■ **Stored items**
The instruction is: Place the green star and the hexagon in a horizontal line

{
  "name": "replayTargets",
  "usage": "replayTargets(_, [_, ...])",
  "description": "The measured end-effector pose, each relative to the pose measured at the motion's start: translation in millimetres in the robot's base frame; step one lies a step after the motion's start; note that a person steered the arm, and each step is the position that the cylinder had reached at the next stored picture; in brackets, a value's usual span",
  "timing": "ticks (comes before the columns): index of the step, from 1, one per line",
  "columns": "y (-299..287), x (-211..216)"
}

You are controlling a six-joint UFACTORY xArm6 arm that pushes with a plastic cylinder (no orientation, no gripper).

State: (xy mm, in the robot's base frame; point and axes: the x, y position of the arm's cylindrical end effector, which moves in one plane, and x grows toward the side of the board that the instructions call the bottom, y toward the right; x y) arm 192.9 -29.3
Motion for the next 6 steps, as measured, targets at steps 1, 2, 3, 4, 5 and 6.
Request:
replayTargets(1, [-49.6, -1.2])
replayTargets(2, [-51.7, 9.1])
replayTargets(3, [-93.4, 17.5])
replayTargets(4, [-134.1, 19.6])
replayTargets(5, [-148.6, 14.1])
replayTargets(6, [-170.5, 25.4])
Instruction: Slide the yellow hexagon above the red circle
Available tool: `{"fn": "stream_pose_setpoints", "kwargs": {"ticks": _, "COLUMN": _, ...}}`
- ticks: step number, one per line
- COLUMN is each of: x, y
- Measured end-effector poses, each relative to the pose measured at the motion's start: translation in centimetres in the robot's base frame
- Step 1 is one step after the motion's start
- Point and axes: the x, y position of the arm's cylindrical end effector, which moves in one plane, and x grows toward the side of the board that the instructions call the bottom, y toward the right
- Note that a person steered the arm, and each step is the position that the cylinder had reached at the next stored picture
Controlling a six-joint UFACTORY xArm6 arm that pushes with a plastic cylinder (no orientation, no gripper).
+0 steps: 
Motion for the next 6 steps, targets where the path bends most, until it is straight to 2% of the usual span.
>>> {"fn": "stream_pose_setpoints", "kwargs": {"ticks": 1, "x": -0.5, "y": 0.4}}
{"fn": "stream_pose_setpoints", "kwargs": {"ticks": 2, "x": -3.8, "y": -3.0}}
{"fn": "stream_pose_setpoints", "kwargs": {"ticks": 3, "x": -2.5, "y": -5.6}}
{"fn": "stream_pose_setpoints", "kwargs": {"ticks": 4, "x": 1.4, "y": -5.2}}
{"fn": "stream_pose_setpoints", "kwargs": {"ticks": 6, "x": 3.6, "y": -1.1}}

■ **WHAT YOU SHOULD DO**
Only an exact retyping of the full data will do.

■ **SOLUTION TO THIS EXERCISE**
The instruction is: Place the green star and the hexagon in a horizontal line

{
  "name": "replayTargets",
  "usage": "replayTargets(_, [_, ...])",
  "description": "The measured end-effector pose, each relative to the pose measured at the motion's start: translation in millimetres in the robot's base frame; step one lies a step after the motion's start; note that a person steered the arm, and each step is the position that the cylinder had reached at the next stored picture; in brackets, a value's usual span",
  "timing": "ticks (comes before the columns): index of the step, from 1, one per line",
  "columns": "y (-299..287), x (-211..216)"
}

You are controlling a six-joint UFACTORY xArm6 arm that pushes with a plastic cylinder (no orientation, no gripper).

State: (xy mm, in the robot's base frame; point and axes: the x, y position of the arm's cylindrical end effector, which moves in one plane, and x grows toward the side of the board that the instructions call the bottom, y toward the right; x y) arm 192.9 -29.3
Motion for the next 6 steps, as measured, targets at steps 1, 2, 3, 4, 5 and 6.
Request:
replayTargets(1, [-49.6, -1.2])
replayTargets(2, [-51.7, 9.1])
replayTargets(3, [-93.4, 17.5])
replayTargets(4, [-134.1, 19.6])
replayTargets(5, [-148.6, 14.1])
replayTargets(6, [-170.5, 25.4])
Instruction: Slide the yellow hexagon above the red circle
Available tool: `{"fn": "stream_pose_setpoints", "kwargs": {"ticks": _, "COLUMN": _, ...}}`
- ticks: step number, one per line
- COLUMN is each of: x, y
- Measured end-effector poses, each relative to the pose measured at the motion's start: translation in centimetres in the robot's base frame
- Step 1 is one step after the motion's start
- Point and axes: the x, y position of the arm's cylindrical end effector, which moves in one plane, and x grows toward the side of the board that the instructions call the bottom, y toward the right
- Note that a person steered the arm, and each step is the position that the cylinder had reached at the next stored picture
Controlling a six-joint UFACTORY xArm6 arm that pushes with a plastic cylinder (no orientation, no gripper).
+0 steps: 
Motion for the next 6 steps, targets where the path bends most, until it is straight to 2% of the usual span.
>>> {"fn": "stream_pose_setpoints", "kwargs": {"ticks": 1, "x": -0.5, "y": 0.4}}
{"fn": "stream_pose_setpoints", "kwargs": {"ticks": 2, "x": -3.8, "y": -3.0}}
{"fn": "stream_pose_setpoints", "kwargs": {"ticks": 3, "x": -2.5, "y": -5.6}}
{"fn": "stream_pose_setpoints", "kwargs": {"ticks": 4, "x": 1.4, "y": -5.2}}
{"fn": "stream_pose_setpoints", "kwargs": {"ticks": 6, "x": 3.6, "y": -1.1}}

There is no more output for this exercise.